Thank you for pointing this out. Actually, when reading the datasheet of a random battery such as this one : Battery datasheet. I read that the allowed battery charging voltage is 4.2V +/-0.05v. On the other hand, the output of my charger is 4.2V and 0.5A. So, if I use a resistor of 0.1 Ohm, it will generate a voltage drop of 0.05V and thus, I will just be on the charging limit of the battery! Don't you think that using a small resistor with an opamp would be a better idea ? it's just a suggestion!
With an empty battery, the charge voltage will need to be significantly lower in order to limit the charge current to a sensible value. Only when the battery is nearly full, the voltage can coast to a stable value of around 4.2V and the current will trail off towards (ultimately) near zero. The voltage drop due to the sense circuit is across a fixed resistor, so it's current-dependent. It will be near zero as the charge current approaches near zero.
The fuel gauge chip you're using has its own amplifier on board. The datasheet does not suggest to apply external amplification and I would most definitely not go there for reasons of complexity, proneness to engineering errors and associated failures and mostly for the total lack of necessity to go there.
The recommended datasheet is 0.01Ohm which generates a 5mv of voltage drop for a 14bits ADC that ranges from -125mV to 125mV. Do you think that 5mV is enough to sense the small current variations?
Depends on your resolution requirements.
As said before, you can adjust the sense resistor if you want to increase current readout resolution - at the cost of a small voltage drop. I don't think there will be a problem with charging the cells if you limit the Rsense voltage drop to let's say 100mV or so.
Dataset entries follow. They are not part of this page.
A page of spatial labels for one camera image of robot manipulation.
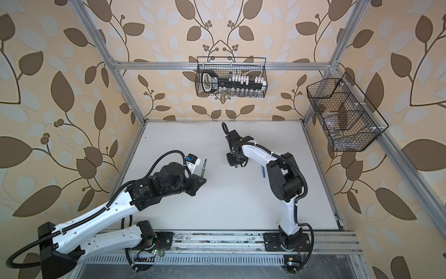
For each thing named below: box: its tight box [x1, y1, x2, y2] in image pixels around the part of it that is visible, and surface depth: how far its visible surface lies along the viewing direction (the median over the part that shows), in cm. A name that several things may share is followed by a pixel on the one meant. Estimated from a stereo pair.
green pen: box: [200, 158, 208, 178], surface depth 72 cm
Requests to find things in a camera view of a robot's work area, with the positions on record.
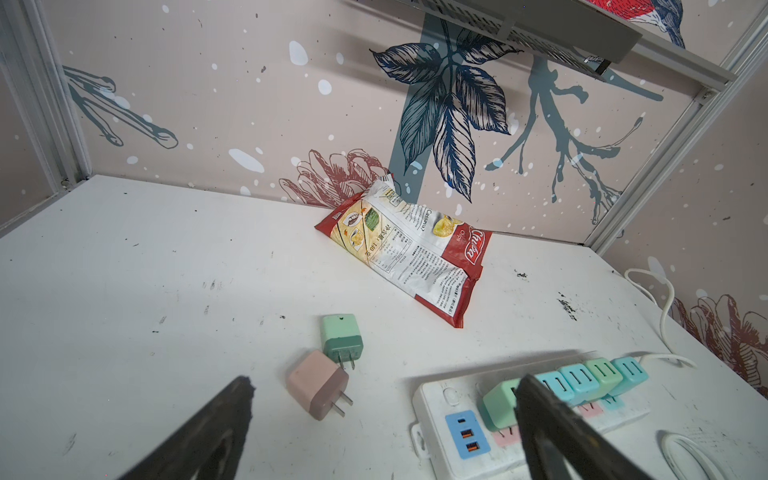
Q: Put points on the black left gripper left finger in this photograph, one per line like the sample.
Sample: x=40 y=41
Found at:
x=209 y=445

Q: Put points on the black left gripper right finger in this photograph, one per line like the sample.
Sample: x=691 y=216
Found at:
x=557 y=442

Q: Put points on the white multicolour power strip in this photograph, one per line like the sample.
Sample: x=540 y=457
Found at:
x=455 y=435

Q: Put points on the green plug adapter front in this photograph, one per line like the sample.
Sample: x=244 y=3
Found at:
x=500 y=405

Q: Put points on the light green plug adapter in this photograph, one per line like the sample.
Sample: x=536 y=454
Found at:
x=605 y=373

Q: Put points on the pink plug adapter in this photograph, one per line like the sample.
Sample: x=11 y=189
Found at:
x=318 y=385

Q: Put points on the red white chips bag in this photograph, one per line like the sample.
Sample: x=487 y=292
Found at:
x=432 y=257
So, If I use like a 0.1 Ohm resistor, with 4.2V and 0.5A, I will get a 50mv of voltage drop, right ? Then to calculate the resistor power rating needed, it will be 0.25*0.1=0.025W, do you suggest me to go for a resistor with 250mW or 500mW of power rating? the already found packages for 100 mW are 0603 which are very small to handle the kelvin connection ! like 250mW won't be an overkill for my circuit ? or neither 500mw?
No, a higher rating is not a problem. In fact, a somewhat higher rating is nice because it'll improve heat dissipation in the resistor, so it doesn't warm up, which in turn prevents it from shifting in value. 250mW or 500mW would either be fine.
Even for the discharging process? because I am using the same shunt resistor for calculating the discharging current. The discharging is made via three resistor (only one at time), 47 Ohms,100 Ohms and 2K Ohms. I don't know if my calculations are correct but here's how I proceed :
P=R^I*I
I=sqrt(1w/47 Ohm)=0.14A
I=sqrt(1w/100 Ohm)=0.1A
I=sqrt(1w/2k Ohm)=0.02A
Does this mean that the maximum current that will flow from the battery in fast discharging is in the first case with 0.14A without warming the resistors ? it won't be bigger than that ?
That doesn't make sense. A 1W resistor will not magically dissipate 1W always regardless of what happens around it. Ohm's law still applies!
So you've got 3 discharge resistors of 47R, 100R and 2k2. If you connect them in parallel (all 4 MOSFETs conducting), this makes for a virtual single resistor of approx. 31.5R With a fully charged battery with a voltage of 4.2V this gives a discharge current of 133mA.
133mA is smaller than the 500mA charge current you based your shunt resistor calculation on. So you should be safe even if you don't do any further math. If you want to be sure, then do the math anyway: P = I^2 * R = 0.133^2 * 0.1 = ca. 1.75mW Yep, you're still safe! But you already knew that, because you were OK with 500mA and 133mA is less than that, and dissipated power reduces at a power of two.